New Delhi: Confronting Hindutva was always high on Sitaram Yechury’s agenda and a publishing house where he was one of the founding-directors is now planning to bring out a collection of his writings on communalism, including the 1993 booklet ‘What is This Hindu Rashtra?’
The LeftWord Books, founded in 1999, wanted him to write a fuller version of the booklet and Yechury had been talking to them about it to bring out a book that updates it beyond 1993 to include the rise of Narendra Modi and the BJP.
However, Yechury’s death on September 12 put a spanner on the plans.
“Both Vijay Prashad and I had spoken to Yechury about updating this influential essay, which helped people understand the Hindutva project when there was very little literature about it,” LeftWord Managing Editor Sudhanva Deshpande told DH.
He said both Prashad, editor of LeftWord Books, and him used to ask Yechury to work on a book on communalism but the former CPI(M) General Secretary used to cite his busy schedule.
“I used to jokingly tell him he may get some time after he relinquishes his post. Yechury used to laugh and then say that he would then get all the time he would need to write the book,” Deshpande said.
“We had hoped to encourage him to get the project done in 2025, after the conclusion of his final term as General Secretary of the CPI(M), but alas, that book will not be published. Instead, we will bring out a collection of his writings on communalism, which would have been the anchor of the book that he had planned,” Prashad and Deshpande wrote in a blog.
As his schedule clashed with the idea of a new book, the publishers then decided that they would compile his articles on communalism along with the 1993 essay and an introduction from him. They now plan to launch the book at the CPI(M)’s Party Congress scheduled next year.
Yechury was one of the founding directors of The LeftWord Books and was part of the Editorial Advisory Board along with Prakash Karat and Prabhat Patnaik among others. However when he became a Rajya Sabha MP, he relinquished the post of being the Director in The LeftWord Books.
“Sadly for us, he stepped down from being a director of the company after he became a member of parliament. This was because he himself had raised the issue of conflict of interest when parliamentarians owned or led private companies. This was particularly galling, he argued, if they also wormed their way into parliamentary committees that oversaw the sectors that overlapped with their business interests,” Prashad and Desphande wrote.
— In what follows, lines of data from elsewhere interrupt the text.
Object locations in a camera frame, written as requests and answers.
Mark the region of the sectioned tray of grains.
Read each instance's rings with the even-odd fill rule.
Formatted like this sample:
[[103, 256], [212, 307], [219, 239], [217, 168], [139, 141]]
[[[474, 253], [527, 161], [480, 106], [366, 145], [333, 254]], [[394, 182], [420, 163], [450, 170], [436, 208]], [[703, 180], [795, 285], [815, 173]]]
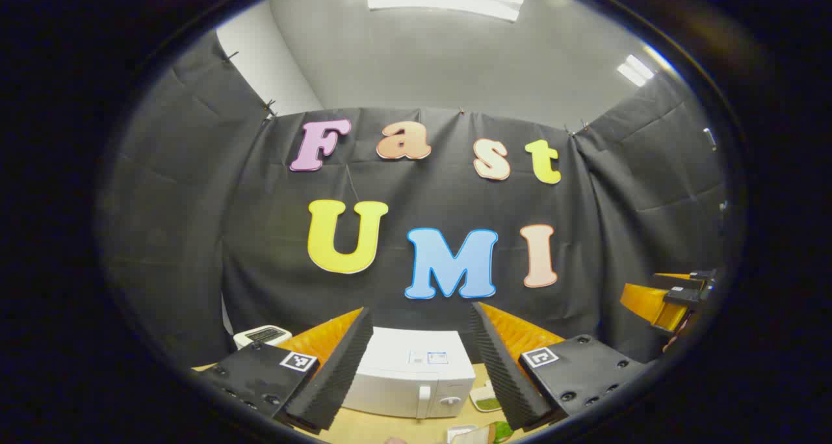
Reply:
[[482, 413], [490, 413], [502, 409], [499, 400], [497, 400], [493, 385], [491, 385], [491, 381], [484, 382], [484, 385], [481, 385], [481, 387], [472, 388], [469, 393], [469, 398], [474, 408]]

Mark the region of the white microwave oven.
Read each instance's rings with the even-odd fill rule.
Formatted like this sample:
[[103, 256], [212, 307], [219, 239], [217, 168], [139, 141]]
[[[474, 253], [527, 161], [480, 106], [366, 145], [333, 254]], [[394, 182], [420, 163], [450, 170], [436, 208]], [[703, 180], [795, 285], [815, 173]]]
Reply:
[[377, 326], [342, 406], [412, 419], [455, 417], [475, 379], [458, 332]]

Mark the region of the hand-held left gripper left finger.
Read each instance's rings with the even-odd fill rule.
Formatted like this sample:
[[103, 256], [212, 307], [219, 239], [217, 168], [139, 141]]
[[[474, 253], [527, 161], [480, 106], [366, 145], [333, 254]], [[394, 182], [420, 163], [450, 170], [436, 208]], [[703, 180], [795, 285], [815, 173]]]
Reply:
[[371, 337], [362, 307], [279, 345], [250, 341], [198, 374], [252, 413], [319, 434], [342, 408]]

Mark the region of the white toaster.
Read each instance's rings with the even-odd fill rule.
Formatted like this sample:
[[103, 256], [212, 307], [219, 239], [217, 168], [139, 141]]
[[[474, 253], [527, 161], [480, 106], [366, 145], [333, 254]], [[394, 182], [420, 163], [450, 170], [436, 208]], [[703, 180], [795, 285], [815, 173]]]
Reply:
[[279, 328], [279, 326], [264, 325], [243, 332], [237, 332], [233, 335], [233, 340], [237, 349], [240, 350], [252, 343], [279, 346], [291, 340], [292, 337], [293, 334], [290, 331]]

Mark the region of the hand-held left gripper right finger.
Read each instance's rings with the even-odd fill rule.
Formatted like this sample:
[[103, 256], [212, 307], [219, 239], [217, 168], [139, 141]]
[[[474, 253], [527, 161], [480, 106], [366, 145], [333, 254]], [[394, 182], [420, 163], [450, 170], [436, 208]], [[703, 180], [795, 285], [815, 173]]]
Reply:
[[471, 332], [508, 425], [532, 431], [608, 402], [651, 364], [588, 334], [561, 338], [482, 302]]

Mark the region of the black backdrop cloth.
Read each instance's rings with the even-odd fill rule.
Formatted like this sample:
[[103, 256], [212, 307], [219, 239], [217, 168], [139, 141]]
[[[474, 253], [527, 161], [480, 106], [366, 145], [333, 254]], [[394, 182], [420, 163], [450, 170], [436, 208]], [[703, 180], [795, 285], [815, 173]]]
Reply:
[[469, 300], [404, 295], [415, 228], [452, 251], [497, 234], [488, 304], [637, 361], [660, 338], [627, 282], [722, 263], [725, 178], [705, 117], [659, 74], [573, 136], [482, 112], [351, 107], [265, 120], [200, 38], [149, 89], [97, 197], [102, 261], [131, 316], [185, 367], [231, 333], [293, 333], [367, 307], [379, 328], [456, 330]]

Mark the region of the toast sandwich with lettuce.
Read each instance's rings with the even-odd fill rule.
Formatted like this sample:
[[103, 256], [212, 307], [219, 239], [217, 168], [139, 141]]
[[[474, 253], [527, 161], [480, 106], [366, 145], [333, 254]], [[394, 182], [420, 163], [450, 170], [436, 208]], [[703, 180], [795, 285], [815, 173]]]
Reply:
[[455, 435], [450, 444], [505, 444], [514, 432], [507, 421], [494, 421], [473, 431]]

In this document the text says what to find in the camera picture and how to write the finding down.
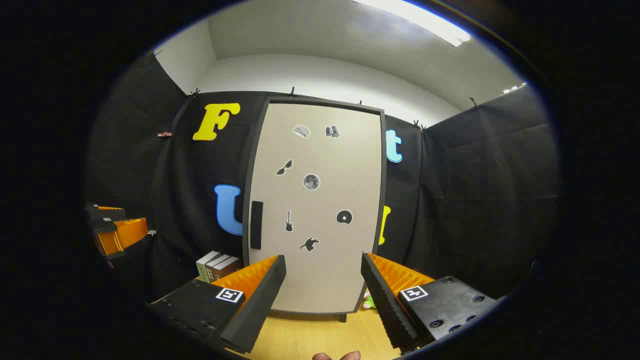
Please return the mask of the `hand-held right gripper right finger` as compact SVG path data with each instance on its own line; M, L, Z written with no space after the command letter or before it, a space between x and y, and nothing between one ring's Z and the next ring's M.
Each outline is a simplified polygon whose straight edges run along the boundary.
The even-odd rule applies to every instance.
M362 254L361 275L391 346L402 353L448 340L501 303L455 276L430 278L374 253Z

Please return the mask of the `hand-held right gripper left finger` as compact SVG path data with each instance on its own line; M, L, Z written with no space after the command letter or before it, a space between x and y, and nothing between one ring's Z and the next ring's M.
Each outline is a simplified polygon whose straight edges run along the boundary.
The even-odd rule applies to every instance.
M286 274L275 255L212 283L188 281L147 307L212 350L251 353Z

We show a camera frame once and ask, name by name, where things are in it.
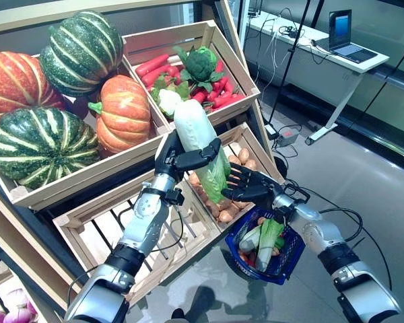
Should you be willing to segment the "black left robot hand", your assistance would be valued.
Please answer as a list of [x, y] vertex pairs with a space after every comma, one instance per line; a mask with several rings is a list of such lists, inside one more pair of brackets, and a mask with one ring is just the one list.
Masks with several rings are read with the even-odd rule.
[[167, 174], [178, 184], [186, 171], [198, 170], [213, 162], [220, 152], [220, 145], [221, 141], [216, 137], [204, 148], [186, 152], [177, 131], [173, 130], [156, 152], [155, 174]]

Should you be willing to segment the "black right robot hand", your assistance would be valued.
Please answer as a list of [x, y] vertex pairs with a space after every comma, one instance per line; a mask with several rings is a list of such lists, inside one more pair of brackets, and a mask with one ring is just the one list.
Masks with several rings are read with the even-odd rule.
[[238, 202], [252, 202], [264, 210], [272, 210], [274, 200], [284, 194], [284, 189], [268, 175], [231, 163], [227, 188], [222, 194]]

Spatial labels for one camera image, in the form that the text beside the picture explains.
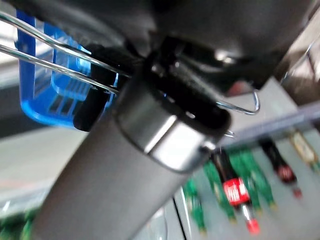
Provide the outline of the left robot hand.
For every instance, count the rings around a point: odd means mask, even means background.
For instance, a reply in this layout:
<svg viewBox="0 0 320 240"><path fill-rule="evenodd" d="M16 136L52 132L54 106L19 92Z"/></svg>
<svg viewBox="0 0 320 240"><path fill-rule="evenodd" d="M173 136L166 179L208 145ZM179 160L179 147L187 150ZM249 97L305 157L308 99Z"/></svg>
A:
<svg viewBox="0 0 320 240"><path fill-rule="evenodd" d="M125 75L117 99L59 175L35 240L130 240L231 125L216 96L259 90L315 0L12 0Z"/></svg>
"Even though Naya Rasta Publishers Pvt. Ltd., the company that owns the LeftWord imprint, was minuscule as compared to giant conglomerates that operated across, say, aviation, liquor, media, and sports, it was for him a matter of principle that as a parliamentarian he should not be seen as having private business interests, even though he had never been paid by the company nor derived any pecuniary advantage from it,” they added.